Robert Zemeckis believes that “in this movie we finally figured out how to really do CG faces, to make sure that the emotion is completely translated to the Avatar”. He thinks, “it’s close to perfection. It’s really great. And it just took R&D. It took some time, it took some really talented people, some trial and error, but in the end, we got another tool in the movie toolbox that we can use to tell interesting stories”.
The idea for the film started eight years ago. In the early days, Zemeckis wasn’t a 100 % sure how he was going to do make the film, “but while the script was being developed, the technologically advanced. By the time we got to the place where we were making the movie, it all came together”.
He points out that from a certain perspective, the “whole thing with performance capture has always just been a horsepower issue”. The director has done several films before using different Motion Capture (MoCap) characters but none as technically successful as he achieved in this film.
Technology in Film
People often ask the director about advances in technology, given Zemeckis incredible history of emotional story telling in films with cutting edge technology. Many of the Director’s films have been at the cutting edge of advanced film making technology. For example, Who Framed Roger Rabbit, Forest Gump, Back to the Future, Contact and in the area of motion capture, The Polar Express and Beowulf. And yet for Zemeckis it is wrong to frame these films as being different from other films with less visual effects, – as all films are complex technical undertakings.

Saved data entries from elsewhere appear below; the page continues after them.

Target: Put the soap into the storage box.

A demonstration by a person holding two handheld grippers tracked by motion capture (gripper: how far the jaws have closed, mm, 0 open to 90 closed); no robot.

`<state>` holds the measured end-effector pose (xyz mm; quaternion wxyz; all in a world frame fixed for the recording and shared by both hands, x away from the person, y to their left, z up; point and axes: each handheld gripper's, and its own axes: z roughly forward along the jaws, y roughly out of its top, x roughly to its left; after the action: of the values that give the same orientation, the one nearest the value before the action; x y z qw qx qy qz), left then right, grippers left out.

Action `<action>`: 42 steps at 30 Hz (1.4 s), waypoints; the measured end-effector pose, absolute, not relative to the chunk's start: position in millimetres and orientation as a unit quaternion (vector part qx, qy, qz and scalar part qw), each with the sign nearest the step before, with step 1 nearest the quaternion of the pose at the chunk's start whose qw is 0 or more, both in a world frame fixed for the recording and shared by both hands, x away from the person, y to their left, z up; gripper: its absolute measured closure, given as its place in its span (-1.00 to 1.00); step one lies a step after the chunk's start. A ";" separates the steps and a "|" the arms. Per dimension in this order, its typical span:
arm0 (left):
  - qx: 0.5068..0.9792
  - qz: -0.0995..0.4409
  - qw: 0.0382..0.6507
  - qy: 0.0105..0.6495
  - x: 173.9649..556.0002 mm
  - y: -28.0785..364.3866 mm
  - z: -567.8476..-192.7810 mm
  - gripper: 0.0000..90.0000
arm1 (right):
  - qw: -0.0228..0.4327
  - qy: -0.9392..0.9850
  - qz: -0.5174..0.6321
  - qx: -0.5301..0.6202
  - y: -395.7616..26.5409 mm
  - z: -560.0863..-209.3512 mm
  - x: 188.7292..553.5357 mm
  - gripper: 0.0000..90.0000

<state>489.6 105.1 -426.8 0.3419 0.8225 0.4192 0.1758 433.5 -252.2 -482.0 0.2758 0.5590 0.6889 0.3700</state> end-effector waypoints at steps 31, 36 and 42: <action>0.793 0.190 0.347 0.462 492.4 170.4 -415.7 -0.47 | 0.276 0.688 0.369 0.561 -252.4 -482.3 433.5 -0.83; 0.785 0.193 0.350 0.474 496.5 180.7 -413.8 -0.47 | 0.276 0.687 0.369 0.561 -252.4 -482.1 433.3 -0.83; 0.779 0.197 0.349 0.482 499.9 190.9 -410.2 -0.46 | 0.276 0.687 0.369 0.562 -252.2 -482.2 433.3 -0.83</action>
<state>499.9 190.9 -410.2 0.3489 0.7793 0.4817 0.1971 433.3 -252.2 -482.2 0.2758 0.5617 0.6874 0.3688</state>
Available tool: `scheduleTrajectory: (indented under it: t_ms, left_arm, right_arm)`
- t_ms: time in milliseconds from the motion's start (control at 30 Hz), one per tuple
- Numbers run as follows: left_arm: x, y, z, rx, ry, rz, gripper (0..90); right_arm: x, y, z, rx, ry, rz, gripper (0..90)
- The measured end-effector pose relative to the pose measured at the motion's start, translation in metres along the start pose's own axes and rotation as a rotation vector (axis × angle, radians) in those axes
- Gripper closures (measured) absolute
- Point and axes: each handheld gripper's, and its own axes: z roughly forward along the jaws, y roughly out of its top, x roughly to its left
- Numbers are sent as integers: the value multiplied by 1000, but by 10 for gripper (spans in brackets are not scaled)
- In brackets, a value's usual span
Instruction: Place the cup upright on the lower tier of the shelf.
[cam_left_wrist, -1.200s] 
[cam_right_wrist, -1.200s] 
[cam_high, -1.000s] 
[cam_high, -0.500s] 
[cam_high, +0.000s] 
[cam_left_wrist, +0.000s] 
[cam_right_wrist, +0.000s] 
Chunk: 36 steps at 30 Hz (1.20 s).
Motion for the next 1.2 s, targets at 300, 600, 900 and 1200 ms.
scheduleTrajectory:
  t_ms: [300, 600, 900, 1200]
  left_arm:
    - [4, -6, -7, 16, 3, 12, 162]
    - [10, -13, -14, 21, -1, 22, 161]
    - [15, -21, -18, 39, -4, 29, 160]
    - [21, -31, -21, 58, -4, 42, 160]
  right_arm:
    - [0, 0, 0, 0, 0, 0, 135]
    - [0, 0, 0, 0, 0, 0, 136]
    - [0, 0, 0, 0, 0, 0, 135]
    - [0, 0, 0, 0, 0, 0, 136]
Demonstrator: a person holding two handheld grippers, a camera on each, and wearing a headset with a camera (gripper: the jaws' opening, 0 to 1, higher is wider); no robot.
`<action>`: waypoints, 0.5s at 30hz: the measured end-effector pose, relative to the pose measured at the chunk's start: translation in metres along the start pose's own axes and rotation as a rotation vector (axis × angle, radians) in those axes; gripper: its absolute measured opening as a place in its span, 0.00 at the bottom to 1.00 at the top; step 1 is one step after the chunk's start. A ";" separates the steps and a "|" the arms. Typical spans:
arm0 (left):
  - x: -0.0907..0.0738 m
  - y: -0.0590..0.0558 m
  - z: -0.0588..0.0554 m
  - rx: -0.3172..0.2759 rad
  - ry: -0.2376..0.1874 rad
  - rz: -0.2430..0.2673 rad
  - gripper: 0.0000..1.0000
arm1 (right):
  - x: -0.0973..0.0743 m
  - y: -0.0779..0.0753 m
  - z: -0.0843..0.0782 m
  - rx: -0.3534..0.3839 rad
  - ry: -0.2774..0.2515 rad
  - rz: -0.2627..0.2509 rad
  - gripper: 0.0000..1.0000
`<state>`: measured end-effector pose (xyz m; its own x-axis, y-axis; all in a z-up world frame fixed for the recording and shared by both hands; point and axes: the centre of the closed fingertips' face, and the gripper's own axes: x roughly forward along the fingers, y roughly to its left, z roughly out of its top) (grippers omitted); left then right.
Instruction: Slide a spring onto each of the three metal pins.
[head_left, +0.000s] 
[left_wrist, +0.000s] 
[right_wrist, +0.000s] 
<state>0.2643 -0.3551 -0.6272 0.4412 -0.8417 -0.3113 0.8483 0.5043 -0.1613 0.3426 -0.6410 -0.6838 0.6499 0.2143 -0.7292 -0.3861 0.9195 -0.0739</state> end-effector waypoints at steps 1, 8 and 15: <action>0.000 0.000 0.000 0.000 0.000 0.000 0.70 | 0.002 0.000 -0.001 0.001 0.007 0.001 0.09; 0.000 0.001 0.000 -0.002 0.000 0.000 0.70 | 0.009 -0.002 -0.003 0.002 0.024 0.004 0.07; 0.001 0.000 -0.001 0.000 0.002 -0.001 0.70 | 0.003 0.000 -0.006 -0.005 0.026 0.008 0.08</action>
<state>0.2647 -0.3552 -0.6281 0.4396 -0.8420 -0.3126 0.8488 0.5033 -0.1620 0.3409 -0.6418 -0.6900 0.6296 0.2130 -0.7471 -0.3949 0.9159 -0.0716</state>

“There’s nothing more ridiculous than a closeup, as far as an actor is concerned. He’s got a big piece of glass right in his face. You are looking at a piece of tape on a matte box. There are no other actors that you can see. Any fellow actors, also doing the scene, are 20 feet away, delivering their lines off camera. And then there’s a bunch of technicians, with their bellies hanging out, surrounding the camera AND the actor or actress has to deliver the most emotional moments of the movie. It’s pretty ridiculous, when you think about it,” Zemeckis points out. “And yet that’s the moment when everyone says, ‘Oh my God, look at that acting, – it’s just so real’, yet it’s being done in a completely unreal environment. Movies have always been technical. It’s a technical art form and this idea that there’s any reality anywhere, – unless you’re doing a documentary… – nothing is real! It never has been”.
Zemeckis thinks of MoCap as being similar to black box theatre, where the actors have no costumes, no makeup, there is nothing but a folding chair and the actors go onstage and create a performance. Zemeckis says good actors enjoy the MoCap process. “They are very enthusiastic about the process because all they have to do all day is act,” he says. As MoCap generally doesn’t require special lighting, camera framing and blocking there is little reason to stop the acting to reset and thus a MoCap sessions can interrupt an actors process much less. “They don’t have to worry about hitting their mark. They don’t have to worry about focus. They don’t have to worry about doing scenes over and over and over for coverage. They get to act a scene from beginning to end. They get to pace a scene as if it were theatre, and they get to work with the other actors, in the volume with them”.
“The technology for performance capture focuses everything on performance and the tyranny of movie technology – of having to do an unnatural closeup, – of having to hit these marks, – of having to worry about whether this was great performance will make it because of focus problem… – all that stuff goes away. And everything just becomes about performance”.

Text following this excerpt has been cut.